ABOUT THIS EXERCISE. Down to the last line, set down the material below exactly, excluding pictures.
**********
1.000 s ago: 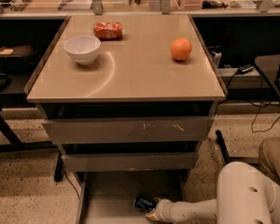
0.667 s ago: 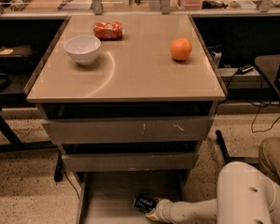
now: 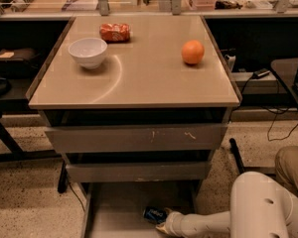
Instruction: Place pepsi can into bottom drawer
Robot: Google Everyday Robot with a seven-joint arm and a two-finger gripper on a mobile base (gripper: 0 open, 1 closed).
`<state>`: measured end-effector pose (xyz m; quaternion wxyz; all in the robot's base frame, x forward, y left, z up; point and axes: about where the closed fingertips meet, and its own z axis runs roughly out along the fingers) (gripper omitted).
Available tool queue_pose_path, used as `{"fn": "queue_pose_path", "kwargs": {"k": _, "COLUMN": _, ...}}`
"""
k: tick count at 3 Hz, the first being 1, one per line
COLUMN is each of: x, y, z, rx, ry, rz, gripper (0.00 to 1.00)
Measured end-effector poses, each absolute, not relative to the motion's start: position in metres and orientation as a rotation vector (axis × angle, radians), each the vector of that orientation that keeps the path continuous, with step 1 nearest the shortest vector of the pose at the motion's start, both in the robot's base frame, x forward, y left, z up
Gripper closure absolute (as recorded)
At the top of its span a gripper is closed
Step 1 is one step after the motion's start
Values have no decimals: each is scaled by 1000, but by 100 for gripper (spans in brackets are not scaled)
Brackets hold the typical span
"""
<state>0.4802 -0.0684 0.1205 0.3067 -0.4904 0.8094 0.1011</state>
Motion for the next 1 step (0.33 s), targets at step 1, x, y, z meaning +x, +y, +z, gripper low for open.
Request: {"fn": "queue_pose_path", "kwargs": {"k": 1, "x": 480, "y": -68, "z": 120, "rx": -1298, "ry": 2142, "rz": 267, "gripper": 0}}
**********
YOUR RESPONSE.
1.000 s ago: 
0.667 s ago: 
now: 
Instruction: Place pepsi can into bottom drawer
Robot: Google Everyday Robot with a seven-joint arm and a two-finger gripper on a mobile base (gripper: 0 open, 1 closed).
`<state>`: measured end-effector pose (xyz m; quaternion wxyz; all in the robot's base frame, x forward, y left, z up; point and axes: about where the closed fingertips meet, and its own z axis runs roughly out along the fingers) (gripper omitted).
Available tool queue_pose_path, used as `{"fn": "queue_pose_path", "kwargs": {"k": _, "COLUMN": _, ...}}`
"""
k: tick count at 3 Hz, the first being 1, one per line
COLUMN is each of: x, y, z, rx, ry, rz, gripper (0.00 to 1.00)
Measured end-effector poses, each absolute, not relative to the motion's start: position in metres and orientation as a rotation vector (axis × angle, radians), each the vector of that orientation that keeps the path continuous, with step 1 nearest the shortest vector of the pose at the motion's start, both in the robot's base frame, x forward, y left, z up
Gripper closure absolute (as recorded)
At the top of its span a gripper is closed
Step 1 is one step after the motion's start
Values have no decimals: each is scaled by 1000, but by 100 for gripper (spans in brackets are not scaled)
Brackets hold the typical span
"""
<state>0.4802 -0.0684 0.1205 0.3067 -0.4904 0.8094 0.1011</state>
Motion for the next 1 step (0.33 s), targets at step 1, x, y, z meaning +x, +y, +z, gripper low for open.
Request: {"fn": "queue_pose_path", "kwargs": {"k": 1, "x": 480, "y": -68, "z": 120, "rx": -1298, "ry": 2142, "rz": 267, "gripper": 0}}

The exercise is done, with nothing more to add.